Tempura, takoyaki and balut, common street food in the Philippines
Tasty Filipino tempura
The Filipino reinvented the tempura into an affordable street version of the authentic more expensive Japanese dish made of real seafood or vegetables. The basic Filipino version consist of a batter which is made of water and soft wheat flour, eggs, baking powder, starch, oil, and spices. It's deep-fried in oil and served with different kinds spicy sauces.
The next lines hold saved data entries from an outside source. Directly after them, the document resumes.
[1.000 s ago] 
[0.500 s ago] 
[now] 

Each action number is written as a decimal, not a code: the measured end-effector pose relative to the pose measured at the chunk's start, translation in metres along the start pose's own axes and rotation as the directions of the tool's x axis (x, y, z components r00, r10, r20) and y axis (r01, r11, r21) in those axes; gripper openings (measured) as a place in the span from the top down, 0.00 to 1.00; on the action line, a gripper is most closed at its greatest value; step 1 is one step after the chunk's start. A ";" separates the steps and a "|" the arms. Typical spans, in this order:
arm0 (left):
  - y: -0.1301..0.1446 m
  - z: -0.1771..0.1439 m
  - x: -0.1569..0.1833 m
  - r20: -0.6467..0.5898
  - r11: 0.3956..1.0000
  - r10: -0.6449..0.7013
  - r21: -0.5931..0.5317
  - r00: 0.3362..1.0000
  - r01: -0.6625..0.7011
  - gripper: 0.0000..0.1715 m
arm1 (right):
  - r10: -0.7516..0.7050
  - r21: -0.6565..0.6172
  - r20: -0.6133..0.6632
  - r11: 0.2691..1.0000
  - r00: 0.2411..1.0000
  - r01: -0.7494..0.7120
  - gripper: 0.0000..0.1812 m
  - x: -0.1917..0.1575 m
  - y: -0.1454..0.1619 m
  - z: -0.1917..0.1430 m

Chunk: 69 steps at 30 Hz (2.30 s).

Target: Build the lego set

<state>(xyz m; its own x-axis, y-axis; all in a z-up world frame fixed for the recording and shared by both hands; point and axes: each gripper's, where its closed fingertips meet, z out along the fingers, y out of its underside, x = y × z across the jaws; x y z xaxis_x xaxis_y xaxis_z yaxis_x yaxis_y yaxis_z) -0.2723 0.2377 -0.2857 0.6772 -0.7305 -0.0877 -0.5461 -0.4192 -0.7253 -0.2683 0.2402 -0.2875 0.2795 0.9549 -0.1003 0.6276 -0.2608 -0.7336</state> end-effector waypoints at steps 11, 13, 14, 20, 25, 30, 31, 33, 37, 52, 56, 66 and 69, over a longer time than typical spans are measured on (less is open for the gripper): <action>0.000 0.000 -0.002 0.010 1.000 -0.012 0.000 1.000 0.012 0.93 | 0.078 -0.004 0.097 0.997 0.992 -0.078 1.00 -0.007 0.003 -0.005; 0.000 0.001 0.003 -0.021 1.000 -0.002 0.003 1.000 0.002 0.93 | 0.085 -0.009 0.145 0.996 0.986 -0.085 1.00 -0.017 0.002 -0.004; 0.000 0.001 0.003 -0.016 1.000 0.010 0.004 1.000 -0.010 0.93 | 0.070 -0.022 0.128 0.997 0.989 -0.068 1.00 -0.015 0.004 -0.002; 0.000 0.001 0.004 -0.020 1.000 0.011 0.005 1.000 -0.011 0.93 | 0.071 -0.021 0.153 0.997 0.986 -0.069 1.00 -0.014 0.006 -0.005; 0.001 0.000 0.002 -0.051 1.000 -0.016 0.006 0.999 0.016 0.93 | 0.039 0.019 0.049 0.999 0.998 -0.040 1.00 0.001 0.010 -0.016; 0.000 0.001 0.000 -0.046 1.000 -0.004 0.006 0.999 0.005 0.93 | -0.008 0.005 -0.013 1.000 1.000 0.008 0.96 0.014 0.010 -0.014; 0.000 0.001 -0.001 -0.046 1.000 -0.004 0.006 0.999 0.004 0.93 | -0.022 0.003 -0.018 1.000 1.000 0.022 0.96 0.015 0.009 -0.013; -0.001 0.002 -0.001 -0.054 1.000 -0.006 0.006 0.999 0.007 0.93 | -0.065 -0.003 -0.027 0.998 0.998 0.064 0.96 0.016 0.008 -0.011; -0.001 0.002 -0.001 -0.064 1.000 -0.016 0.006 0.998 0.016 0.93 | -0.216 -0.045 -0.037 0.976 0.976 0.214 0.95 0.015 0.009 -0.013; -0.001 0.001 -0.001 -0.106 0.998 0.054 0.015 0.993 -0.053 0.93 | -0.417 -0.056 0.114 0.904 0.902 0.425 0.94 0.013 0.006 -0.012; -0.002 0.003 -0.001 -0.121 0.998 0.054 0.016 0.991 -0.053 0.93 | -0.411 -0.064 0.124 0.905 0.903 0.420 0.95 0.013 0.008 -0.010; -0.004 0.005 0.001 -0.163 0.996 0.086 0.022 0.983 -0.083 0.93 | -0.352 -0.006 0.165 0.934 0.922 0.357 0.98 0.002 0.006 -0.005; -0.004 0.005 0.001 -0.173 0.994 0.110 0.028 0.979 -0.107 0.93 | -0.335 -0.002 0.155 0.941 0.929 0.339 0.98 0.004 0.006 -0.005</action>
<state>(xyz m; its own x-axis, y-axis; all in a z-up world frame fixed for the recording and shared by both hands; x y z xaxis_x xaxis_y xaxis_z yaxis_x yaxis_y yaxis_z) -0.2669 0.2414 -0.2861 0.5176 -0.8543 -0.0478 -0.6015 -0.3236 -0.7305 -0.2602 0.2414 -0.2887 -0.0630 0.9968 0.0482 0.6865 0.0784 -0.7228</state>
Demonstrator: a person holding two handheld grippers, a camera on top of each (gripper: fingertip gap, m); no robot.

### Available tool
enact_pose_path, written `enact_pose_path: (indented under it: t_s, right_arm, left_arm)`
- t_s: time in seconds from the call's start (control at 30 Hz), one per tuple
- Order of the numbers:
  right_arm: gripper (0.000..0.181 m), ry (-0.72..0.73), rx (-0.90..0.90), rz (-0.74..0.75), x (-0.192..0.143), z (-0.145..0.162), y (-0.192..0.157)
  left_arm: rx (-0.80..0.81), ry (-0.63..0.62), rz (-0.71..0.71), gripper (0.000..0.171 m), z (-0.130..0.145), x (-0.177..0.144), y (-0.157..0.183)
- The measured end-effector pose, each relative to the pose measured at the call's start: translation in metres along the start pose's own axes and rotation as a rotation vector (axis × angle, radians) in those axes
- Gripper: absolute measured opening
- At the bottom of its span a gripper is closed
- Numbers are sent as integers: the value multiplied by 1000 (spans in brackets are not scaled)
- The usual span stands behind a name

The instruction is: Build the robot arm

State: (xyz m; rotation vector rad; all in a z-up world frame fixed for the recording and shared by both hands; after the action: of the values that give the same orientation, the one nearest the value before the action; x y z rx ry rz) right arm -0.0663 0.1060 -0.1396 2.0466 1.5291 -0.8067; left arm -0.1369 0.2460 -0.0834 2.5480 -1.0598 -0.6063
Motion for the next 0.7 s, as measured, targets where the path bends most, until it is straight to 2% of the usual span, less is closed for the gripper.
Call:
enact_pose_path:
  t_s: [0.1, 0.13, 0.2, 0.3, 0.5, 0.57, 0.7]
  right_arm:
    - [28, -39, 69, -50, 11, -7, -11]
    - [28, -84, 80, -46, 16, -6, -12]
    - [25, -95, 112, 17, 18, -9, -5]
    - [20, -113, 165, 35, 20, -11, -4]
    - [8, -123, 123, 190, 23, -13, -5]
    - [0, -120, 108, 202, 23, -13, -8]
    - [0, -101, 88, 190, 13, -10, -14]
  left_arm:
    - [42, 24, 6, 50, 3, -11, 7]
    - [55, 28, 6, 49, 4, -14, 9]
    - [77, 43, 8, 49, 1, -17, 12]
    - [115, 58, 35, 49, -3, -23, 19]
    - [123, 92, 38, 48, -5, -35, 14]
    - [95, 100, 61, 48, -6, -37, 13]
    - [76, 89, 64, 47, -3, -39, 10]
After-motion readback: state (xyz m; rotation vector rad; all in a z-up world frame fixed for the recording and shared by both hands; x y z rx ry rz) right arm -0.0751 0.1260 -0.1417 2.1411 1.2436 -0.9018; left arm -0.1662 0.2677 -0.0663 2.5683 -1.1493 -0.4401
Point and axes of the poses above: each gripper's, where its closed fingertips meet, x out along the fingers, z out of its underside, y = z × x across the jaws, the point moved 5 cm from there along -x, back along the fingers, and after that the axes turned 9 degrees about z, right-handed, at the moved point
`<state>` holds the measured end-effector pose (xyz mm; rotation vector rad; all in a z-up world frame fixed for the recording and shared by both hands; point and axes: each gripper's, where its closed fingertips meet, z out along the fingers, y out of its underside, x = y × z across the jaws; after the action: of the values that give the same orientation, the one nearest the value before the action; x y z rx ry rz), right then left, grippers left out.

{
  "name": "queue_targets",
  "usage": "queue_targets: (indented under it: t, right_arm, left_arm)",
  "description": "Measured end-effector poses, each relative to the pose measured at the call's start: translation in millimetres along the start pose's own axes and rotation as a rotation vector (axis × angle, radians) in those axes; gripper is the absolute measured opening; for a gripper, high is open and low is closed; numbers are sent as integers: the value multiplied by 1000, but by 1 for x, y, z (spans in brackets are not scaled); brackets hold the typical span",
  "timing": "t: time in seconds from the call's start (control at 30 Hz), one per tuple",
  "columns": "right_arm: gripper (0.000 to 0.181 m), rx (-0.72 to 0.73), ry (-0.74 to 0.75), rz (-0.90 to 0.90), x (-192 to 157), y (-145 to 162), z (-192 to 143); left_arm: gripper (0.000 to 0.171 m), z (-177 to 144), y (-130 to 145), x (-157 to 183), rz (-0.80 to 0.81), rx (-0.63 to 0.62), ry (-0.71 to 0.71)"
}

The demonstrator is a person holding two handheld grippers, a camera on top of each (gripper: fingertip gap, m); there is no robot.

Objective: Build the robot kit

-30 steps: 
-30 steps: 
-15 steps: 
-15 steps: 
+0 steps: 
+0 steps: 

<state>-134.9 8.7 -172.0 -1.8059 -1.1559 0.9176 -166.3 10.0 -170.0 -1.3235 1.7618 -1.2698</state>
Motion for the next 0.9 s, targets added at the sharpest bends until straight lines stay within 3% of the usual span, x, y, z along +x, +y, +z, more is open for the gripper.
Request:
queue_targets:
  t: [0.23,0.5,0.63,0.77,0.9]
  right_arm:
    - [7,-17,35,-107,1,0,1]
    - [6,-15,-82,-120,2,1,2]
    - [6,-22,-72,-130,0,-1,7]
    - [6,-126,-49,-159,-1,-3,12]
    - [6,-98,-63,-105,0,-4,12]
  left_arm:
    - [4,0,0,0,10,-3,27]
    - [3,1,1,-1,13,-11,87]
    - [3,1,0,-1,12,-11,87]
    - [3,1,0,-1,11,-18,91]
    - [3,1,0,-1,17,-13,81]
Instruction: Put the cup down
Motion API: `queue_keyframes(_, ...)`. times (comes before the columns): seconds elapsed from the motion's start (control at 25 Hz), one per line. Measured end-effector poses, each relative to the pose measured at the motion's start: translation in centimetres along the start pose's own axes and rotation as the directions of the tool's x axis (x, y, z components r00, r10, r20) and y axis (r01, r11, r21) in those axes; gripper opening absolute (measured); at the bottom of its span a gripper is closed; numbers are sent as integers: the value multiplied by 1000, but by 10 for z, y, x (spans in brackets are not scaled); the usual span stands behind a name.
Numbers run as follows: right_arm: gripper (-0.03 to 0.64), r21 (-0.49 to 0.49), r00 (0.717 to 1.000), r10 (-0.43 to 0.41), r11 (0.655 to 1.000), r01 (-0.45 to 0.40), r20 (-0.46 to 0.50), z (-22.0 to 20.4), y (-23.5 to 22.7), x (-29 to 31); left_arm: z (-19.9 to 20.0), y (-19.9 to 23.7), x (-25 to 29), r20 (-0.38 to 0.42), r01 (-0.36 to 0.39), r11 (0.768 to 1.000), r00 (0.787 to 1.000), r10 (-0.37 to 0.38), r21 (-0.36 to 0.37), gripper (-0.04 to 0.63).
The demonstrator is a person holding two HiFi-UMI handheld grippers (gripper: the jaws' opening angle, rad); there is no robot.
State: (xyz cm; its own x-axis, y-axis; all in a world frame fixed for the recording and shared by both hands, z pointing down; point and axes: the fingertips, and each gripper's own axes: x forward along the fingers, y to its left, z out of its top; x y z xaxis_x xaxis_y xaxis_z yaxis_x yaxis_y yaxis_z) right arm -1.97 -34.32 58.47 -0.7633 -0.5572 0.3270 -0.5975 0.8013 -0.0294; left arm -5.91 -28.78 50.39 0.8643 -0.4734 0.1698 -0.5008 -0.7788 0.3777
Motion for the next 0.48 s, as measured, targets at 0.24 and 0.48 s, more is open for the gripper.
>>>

Tempura is a perfect snack along with a beer or two.
Takoyaki or also known as Samurai Balls's originated from Japan but you will often find it as street food in the Philippines. The ingredients are mainly the same as with the tempura. In this version they had mixed vegetables in the batter. You eat them together with spicy sauces. It's really yummy and affordable street food. Just try it and you will see!
No trip to the Philippines would be complete without eating balut! So what is balut? Balut is very simple: it's a fertilized duck egg, the embryo permitted to develop in the shell from 16 to 25 days, then boiled in the shell. The older the balut, the fuller the embryo's development.
How to eat balut
Sprinkle salt and add vinegar to taste and the feast can begin! Expect to encounter embryonic guts, cartilage, maybe the odd feather as you chew. You'll be expected to eat the duckling first, the rest of the egg afterward.
Many filipino men think that balut is an aphrodisiac, maybe that's the case I don't know. But undoubtedly it's full of protein, not that much fat and it's definitely more tasty than it looks. Trust me.